■ **WORK ORDER**
Without the images, output every record exactly as it appears.

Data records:
=== Begin Enclosure ===

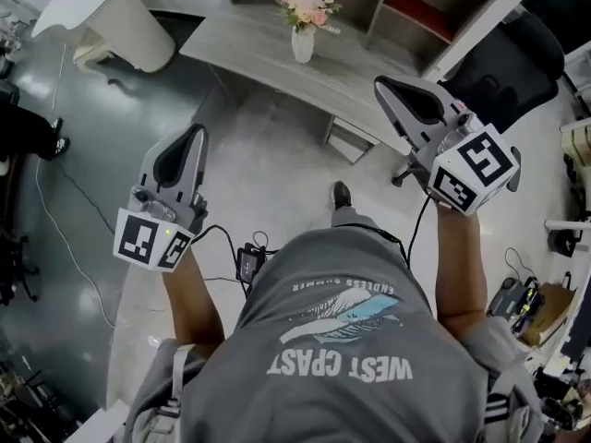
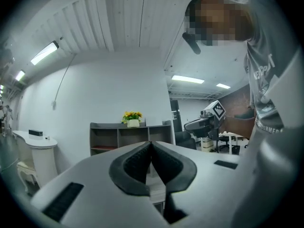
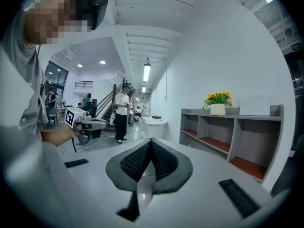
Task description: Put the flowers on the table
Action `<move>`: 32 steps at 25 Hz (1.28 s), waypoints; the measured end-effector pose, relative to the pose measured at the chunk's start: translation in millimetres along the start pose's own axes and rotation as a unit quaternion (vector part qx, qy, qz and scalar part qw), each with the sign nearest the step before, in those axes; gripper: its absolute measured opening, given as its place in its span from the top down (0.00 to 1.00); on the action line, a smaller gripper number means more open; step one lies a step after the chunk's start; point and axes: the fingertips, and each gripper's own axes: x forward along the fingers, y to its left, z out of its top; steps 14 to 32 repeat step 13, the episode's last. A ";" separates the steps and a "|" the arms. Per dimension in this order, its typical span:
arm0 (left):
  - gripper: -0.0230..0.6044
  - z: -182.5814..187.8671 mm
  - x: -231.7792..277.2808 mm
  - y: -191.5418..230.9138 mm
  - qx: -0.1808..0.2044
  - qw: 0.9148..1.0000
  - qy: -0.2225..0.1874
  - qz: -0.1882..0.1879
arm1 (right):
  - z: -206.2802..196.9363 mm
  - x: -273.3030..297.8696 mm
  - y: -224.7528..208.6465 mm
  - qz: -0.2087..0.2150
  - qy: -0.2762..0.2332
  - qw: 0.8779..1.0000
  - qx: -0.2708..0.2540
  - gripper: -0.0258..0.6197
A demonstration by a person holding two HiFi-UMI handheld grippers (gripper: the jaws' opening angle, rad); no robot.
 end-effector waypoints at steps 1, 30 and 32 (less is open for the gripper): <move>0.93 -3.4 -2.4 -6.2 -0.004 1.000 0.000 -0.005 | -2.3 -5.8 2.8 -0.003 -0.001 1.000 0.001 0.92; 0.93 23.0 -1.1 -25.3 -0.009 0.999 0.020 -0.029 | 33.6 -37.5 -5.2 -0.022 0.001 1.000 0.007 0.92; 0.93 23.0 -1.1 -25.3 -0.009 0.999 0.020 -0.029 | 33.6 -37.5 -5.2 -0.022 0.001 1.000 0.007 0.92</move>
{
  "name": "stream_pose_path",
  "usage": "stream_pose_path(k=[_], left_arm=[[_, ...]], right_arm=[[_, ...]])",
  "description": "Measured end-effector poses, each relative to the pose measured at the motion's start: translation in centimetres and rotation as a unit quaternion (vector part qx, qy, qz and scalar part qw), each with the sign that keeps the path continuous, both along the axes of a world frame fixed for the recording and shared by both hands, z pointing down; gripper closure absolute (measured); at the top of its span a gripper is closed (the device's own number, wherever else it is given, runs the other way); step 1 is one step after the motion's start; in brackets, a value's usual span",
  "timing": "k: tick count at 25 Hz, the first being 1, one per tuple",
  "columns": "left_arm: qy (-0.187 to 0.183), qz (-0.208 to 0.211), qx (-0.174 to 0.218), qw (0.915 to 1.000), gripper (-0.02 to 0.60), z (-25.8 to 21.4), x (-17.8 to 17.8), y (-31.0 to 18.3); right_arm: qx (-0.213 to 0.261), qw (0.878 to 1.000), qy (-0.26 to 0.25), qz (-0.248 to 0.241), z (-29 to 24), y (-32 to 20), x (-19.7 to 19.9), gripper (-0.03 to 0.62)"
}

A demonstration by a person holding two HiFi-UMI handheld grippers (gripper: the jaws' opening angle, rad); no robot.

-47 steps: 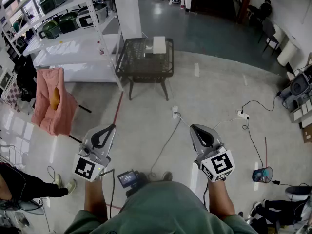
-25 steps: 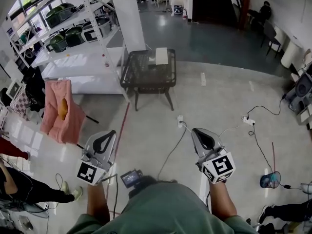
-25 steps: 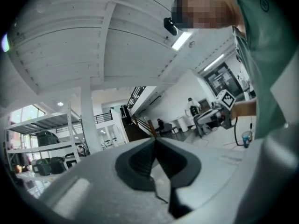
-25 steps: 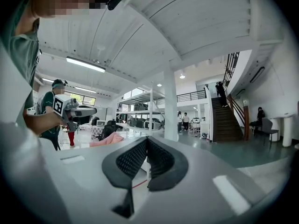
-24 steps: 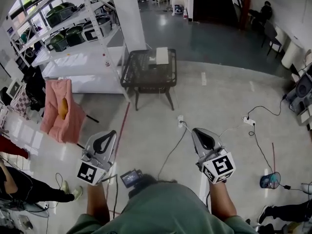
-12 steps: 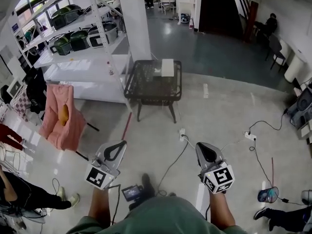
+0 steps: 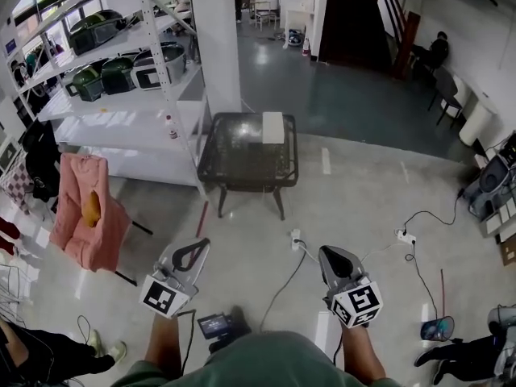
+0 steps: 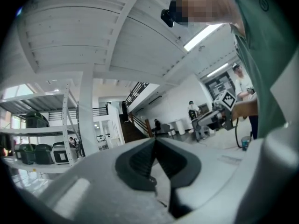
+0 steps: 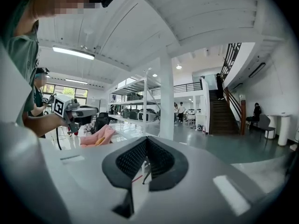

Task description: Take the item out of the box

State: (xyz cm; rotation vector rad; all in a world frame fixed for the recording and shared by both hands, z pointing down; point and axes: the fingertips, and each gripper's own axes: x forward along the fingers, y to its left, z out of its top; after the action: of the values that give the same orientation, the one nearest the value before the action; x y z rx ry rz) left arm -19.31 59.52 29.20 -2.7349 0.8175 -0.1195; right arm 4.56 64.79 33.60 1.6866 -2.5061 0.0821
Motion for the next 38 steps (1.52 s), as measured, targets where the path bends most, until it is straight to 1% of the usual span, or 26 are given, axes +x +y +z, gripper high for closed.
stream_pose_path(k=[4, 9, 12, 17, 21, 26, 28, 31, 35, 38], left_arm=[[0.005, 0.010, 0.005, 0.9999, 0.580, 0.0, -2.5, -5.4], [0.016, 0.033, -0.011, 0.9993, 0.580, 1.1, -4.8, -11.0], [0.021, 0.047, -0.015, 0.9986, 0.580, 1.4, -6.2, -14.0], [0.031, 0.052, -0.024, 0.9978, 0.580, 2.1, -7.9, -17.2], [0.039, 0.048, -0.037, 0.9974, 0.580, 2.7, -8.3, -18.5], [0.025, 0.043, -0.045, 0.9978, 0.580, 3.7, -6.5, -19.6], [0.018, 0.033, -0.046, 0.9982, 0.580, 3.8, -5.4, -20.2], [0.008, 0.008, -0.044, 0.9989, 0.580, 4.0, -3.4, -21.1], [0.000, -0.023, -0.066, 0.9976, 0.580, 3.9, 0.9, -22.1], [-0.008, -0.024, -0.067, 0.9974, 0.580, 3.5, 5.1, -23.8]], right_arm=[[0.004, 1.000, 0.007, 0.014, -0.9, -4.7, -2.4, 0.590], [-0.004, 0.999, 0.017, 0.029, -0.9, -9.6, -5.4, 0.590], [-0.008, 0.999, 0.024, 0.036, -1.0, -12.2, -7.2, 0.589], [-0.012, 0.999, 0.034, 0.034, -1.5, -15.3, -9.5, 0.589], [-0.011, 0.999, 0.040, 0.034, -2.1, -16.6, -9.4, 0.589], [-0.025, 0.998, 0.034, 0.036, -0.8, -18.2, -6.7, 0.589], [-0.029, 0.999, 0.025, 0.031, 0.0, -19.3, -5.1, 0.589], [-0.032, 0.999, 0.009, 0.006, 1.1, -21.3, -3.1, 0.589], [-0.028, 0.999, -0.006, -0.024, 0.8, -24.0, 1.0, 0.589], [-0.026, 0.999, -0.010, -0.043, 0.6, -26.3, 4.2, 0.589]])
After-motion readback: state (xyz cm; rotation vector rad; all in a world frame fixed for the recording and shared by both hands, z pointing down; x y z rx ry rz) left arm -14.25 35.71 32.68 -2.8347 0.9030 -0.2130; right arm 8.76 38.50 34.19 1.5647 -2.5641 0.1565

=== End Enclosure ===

■ **RESPONSE**
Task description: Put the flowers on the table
Action `<move>`: 32 steps at 25 Hz (1.28 s), waypoints; the measured end-effector pose, relative to the pose measured at the chunk's start: translation in millimetres along the start pose's own axes and rotation as a unit quaternion (vector part qx, qy, qz and scalar part qw), each with the sign nearest the step before, in those axes; gripper: its absolute measured opening, given as its place in its span from the top down (0.00 to 1.00); on the action line, a smaller gripper number means more open; step one lies a step after the chunk's start; point and axes: the fingertips, and each gripper's own axes: x forward along the fingers, y to its left, z out of its top; steps 14 to 32 repeat step 13, the episode's last. A ";" separates the steps and a "|" the arms. Per dimension in this order, its typical span:
arm0 (left):
  - gripper: -0.0230..0.6044
  - z: -182.5814..187.8671 mm
  - x: -231.7792..277.2808 mm
  - y: -191.5418..230.9138 mm
  - qx: -0.1808..0.2044
  - qw: 0.9148..1.0000
  - qy: -0.2225..0.1874
  - qz: -0.1882..0.1879
arm1 (right):
  - z: -206.2802..196.9363 mm
  - x: -273.3030..297.8696 mm
  - y: -224.7528..208.6465 mm
  - qz: -0.2087..0.2150
  - qy: -0.2762..0.2332
  - qw: 0.8779..1.0000
  - qx: -0.2708..0.2540
  - gripper: -0.0258..0.6197
A demonstration by a person holding two HiFi-UMI handheld grippers (gripper: the jaws' opening angle, rad); no robot.
 end-effector waypoints at steps 1, 30 and 32 (less is open for the gripper): <move>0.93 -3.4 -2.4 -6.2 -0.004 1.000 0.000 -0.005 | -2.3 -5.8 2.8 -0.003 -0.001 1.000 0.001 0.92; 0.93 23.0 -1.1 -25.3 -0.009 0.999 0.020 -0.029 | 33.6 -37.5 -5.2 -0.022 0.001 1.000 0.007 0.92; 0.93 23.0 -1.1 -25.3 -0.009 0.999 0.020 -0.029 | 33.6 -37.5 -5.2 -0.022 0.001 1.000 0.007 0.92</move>
{
  "name": "stream_pose_path",
  "usage": "stream_pose_path(k=[_], left_arm=[[_, ...]], right_arm=[[_, ...]])",
  "description": "Measured end-effector poses, each relative to the pose measured at the motion's start: translation in centimetres and rotation as a unit quaternion (vector part qx, qy, qz and scalar part qw), each with the sign that keeps the path continuous, both along the axes of a world frame fixed for the recording and shared by both hands, z pointing down; gripper closure absolute (measured); at the top of its span a gripper is closed (the device's own number, wherever else it is given, runs the other way); step 1 is one step after the motion's start; in brackets, a value's usual span",
  "timing": "k: tick count at 25 Hz, the first being 1, one per tuple",
  "columns": "left_arm: qy (-0.187 to 0.183), qz (-0.208 to 0.211), qx (-0.174 to 0.218), qw (0.915 to 1.000), gripper (-0.02 to 0.60), z (-25.8 to 21.4), x (-17.8 to 17.8), y (-31.0 to 18.3); right_arm: qx (-0.213 to 0.261), qw (0.878 to 1.000), qy (-0.26 to 0.25), qz (-0.248 to 0.241), z (-29 to 24), y (-32 to 20), x (-19.7 to 19.9), gripper (-0.03 to 0.62)"
}

A demonstration by a person holding two HiFi-UMI handheld grippers (gripper: the jaws' opening angle, rad); no robot.

-47 steps: 
-25 steps: 
-25 steps: 
-25 steps: 
-24 steps: 
-12 steps: 
+0 steps: 
+0 steps: 
+0 steps: 

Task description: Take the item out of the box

State: (xyz cm; rotation vector rad; all in a world frame fixed for the recording and shared by both hands, z pointing down; point and axes: the fingertips, and each gripper's own axes: x forward along the fingers, y to its left, z out of its top; after the action: of the values that give the same orientation, the one nearest the value before the action; x y z rx ry rz) left arm -19.31 59.52 29.20 -2.7349 0.8175 -0.1195; right arm 4.56 64.79 33.60 1.6866 -2.5061 0.0821
Motion for the next 38 steps (1.52 s), as measured, targets where the path bends most, until it is straight to 1% of the usual span, or 26 are given, axes +x +y +z, gripper high for closed.
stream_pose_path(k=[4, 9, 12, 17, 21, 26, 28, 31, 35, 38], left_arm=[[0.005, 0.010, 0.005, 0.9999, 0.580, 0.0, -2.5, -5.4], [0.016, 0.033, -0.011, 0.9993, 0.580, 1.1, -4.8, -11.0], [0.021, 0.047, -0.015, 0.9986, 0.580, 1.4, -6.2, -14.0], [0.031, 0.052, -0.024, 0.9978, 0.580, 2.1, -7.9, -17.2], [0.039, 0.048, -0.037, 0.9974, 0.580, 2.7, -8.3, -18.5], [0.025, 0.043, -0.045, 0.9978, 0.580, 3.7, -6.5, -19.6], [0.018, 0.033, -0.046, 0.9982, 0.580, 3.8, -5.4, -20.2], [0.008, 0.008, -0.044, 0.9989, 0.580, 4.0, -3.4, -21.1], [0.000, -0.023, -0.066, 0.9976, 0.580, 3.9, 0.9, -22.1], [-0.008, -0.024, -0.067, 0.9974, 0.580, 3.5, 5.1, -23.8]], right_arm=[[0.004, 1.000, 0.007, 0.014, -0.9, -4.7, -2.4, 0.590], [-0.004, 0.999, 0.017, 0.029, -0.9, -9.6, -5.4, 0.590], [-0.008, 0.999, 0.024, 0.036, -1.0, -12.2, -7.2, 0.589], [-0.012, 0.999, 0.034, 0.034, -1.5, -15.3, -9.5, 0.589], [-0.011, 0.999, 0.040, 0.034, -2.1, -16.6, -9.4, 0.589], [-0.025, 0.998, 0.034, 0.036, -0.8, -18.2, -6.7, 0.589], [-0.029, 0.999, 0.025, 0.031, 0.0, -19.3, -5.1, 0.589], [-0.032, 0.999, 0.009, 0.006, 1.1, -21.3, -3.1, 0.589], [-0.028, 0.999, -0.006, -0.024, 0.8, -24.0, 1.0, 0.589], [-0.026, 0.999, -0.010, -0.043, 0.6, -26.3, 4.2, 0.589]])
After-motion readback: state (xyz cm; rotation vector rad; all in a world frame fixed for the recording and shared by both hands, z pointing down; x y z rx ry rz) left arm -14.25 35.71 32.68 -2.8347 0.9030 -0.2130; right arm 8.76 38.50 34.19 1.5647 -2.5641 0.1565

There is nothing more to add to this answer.